WORK INSTRUCTION.
Quote exactly the lines spanning from the top of the data below to the line that contains "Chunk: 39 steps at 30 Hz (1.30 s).", including both.

PROVIDED DATA.

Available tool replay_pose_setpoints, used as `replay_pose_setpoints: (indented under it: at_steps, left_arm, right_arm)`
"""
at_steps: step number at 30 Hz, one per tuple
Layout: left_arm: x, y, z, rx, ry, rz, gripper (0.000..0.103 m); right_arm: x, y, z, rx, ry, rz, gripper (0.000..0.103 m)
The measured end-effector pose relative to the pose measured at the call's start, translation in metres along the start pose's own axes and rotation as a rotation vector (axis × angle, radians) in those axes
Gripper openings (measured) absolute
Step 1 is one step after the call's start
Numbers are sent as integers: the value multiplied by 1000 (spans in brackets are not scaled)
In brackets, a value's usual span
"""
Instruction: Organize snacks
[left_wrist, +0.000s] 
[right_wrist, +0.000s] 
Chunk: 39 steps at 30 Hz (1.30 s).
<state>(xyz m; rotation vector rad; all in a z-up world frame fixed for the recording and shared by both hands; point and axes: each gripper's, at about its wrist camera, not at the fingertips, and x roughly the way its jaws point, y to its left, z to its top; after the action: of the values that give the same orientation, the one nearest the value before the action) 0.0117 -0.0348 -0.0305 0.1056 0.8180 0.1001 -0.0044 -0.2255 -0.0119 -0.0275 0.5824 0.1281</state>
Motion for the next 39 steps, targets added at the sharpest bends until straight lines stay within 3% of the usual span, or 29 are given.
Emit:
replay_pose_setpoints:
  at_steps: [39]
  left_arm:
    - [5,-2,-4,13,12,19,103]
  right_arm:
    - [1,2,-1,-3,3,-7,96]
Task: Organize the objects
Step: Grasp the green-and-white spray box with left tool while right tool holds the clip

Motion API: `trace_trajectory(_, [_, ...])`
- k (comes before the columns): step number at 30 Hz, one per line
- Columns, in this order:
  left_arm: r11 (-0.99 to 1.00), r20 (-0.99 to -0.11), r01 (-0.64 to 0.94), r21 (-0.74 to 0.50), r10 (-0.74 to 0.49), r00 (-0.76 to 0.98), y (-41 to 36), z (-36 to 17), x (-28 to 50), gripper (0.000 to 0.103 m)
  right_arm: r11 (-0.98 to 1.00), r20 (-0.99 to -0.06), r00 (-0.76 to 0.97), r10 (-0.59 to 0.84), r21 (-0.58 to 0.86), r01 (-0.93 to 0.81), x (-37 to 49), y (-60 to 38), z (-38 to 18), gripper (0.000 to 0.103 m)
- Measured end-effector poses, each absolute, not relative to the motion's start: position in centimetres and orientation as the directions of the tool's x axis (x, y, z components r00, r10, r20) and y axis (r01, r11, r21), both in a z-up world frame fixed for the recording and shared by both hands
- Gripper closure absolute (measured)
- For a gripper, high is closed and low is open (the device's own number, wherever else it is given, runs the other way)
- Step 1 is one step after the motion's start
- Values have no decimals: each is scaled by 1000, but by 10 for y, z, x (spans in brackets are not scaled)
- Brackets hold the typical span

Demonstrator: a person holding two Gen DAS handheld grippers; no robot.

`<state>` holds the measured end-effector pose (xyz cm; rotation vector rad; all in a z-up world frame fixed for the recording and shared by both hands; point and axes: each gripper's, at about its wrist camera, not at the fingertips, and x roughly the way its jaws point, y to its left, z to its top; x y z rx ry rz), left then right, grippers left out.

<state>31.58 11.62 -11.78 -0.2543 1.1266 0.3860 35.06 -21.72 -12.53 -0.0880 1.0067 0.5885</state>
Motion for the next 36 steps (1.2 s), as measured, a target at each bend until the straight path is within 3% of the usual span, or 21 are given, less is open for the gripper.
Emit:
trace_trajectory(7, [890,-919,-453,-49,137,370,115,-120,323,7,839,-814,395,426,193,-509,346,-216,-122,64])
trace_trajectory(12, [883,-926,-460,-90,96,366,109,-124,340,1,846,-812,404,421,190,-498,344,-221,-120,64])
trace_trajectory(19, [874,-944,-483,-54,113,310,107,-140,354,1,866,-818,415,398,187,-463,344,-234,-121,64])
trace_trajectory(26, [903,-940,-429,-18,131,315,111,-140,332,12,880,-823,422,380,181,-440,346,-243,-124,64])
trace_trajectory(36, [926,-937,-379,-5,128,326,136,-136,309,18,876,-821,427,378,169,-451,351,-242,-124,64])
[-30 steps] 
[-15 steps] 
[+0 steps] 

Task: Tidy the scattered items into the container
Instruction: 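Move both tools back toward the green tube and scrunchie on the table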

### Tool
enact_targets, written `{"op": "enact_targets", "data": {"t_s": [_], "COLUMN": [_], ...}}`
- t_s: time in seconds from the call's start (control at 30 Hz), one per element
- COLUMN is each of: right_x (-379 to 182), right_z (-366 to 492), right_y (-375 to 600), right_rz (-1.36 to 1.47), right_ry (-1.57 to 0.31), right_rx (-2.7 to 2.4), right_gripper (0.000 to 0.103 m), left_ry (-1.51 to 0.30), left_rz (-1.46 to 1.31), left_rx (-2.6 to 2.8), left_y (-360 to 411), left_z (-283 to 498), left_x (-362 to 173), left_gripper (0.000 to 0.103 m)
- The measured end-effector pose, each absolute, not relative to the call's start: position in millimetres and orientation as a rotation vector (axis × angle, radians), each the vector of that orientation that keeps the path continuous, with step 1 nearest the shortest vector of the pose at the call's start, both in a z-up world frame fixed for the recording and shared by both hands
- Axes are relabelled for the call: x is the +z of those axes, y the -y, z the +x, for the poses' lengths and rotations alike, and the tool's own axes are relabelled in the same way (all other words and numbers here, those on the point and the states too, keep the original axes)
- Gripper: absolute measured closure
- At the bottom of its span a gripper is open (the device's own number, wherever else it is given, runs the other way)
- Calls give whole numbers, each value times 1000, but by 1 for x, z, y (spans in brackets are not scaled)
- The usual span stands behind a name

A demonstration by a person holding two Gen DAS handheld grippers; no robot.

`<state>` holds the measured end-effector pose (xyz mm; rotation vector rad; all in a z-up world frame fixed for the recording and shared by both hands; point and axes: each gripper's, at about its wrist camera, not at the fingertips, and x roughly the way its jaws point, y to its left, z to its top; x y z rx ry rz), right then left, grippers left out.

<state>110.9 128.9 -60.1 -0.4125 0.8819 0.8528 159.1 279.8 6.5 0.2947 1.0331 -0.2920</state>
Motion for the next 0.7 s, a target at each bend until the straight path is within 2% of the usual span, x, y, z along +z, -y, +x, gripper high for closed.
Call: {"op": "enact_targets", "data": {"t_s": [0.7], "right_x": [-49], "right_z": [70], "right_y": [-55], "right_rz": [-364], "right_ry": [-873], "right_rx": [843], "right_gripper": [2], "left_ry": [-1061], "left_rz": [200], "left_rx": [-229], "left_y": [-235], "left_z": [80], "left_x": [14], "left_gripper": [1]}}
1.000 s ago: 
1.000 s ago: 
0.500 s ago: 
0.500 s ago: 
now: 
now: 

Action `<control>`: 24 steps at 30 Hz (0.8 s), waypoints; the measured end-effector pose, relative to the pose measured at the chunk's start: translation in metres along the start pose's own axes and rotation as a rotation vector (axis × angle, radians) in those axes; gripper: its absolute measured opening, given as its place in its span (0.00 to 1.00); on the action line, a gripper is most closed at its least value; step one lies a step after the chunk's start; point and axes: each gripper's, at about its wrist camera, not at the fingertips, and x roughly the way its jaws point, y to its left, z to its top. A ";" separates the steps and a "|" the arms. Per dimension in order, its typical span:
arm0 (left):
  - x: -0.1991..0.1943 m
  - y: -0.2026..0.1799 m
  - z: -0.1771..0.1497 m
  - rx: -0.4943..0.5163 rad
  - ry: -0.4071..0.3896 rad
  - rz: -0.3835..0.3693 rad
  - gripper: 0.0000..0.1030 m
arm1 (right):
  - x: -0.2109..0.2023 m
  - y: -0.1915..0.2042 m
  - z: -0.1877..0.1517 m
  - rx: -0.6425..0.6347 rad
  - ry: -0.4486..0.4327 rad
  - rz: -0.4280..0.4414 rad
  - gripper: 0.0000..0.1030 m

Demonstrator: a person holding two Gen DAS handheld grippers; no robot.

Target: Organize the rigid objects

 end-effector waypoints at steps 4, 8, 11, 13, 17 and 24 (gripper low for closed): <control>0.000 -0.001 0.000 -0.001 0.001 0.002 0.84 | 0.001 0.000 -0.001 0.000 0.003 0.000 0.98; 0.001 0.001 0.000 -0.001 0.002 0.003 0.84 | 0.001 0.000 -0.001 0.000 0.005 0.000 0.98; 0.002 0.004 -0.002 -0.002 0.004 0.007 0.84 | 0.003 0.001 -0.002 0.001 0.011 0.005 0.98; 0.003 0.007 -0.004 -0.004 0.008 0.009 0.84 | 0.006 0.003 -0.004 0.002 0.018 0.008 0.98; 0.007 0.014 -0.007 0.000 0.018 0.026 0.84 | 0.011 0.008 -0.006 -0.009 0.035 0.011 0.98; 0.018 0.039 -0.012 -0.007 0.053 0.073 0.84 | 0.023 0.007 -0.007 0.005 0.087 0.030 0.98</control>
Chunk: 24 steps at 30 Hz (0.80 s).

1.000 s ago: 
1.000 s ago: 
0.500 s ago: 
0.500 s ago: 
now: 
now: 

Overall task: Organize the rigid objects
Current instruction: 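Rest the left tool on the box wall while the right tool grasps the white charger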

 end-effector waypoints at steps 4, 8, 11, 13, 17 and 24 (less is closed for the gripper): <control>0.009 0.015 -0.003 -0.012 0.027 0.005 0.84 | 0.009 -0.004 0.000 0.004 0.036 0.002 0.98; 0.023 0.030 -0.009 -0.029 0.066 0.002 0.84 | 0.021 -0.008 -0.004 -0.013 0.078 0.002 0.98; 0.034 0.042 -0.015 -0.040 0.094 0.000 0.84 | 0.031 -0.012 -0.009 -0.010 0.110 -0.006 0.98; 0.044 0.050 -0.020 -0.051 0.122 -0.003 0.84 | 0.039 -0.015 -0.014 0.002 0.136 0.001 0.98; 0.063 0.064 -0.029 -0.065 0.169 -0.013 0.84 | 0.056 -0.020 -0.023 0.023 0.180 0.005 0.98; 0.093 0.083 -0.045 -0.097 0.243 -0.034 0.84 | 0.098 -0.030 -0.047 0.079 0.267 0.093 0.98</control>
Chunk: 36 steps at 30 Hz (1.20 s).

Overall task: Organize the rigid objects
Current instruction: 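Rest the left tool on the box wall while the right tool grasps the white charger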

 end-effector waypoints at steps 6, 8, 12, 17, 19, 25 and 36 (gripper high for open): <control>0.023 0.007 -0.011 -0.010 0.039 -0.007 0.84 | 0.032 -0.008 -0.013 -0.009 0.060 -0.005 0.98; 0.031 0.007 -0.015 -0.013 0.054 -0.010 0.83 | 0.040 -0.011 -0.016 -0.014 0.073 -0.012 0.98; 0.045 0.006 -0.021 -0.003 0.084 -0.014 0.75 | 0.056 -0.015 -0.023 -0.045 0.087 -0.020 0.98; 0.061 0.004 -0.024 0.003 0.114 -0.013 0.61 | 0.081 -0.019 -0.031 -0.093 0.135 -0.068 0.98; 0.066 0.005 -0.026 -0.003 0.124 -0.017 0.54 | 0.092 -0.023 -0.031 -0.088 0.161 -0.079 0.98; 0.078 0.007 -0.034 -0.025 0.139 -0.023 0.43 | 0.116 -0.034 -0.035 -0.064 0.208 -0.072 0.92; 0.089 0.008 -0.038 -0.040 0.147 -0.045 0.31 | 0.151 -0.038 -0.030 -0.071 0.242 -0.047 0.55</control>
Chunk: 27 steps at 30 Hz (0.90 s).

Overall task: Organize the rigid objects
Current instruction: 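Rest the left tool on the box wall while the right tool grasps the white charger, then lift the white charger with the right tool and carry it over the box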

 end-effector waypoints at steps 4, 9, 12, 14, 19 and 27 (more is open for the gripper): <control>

EXERCISE ANSWER.
Available tool replay_pose_setpoints, used as `replay_pose_setpoints: (indented under it: at_steps, left_arm, right_arm)`
"""
at_steps: step number at 30 Hz, one per tuple
Layout: left_arm: x, y, z, rx, ry, rz, gripper (0.000..0.103 m); right_arm: x, y, z, rx, ry, rz, gripper (0.000..0.103 m)
The measured end-effector pose relative to the pose measured at the call's start, translation in metres along the start pose's own axes and rotation as a rotation vector (axis × angle, radians) in those axes
Gripper openings (measured) absolute
Step 1 is one step after the call's start
Numbers are sent as integers: the value multiplied by 1000 (spans in brackets are not scaled)
In brackets, a value's usual span
"""
Instruction: Organize snacks
[left_wrist, +0.000s] 
[right_wrist, +0.000s] 
Chunk: 39 steps at 30 Hz (1.30 s).

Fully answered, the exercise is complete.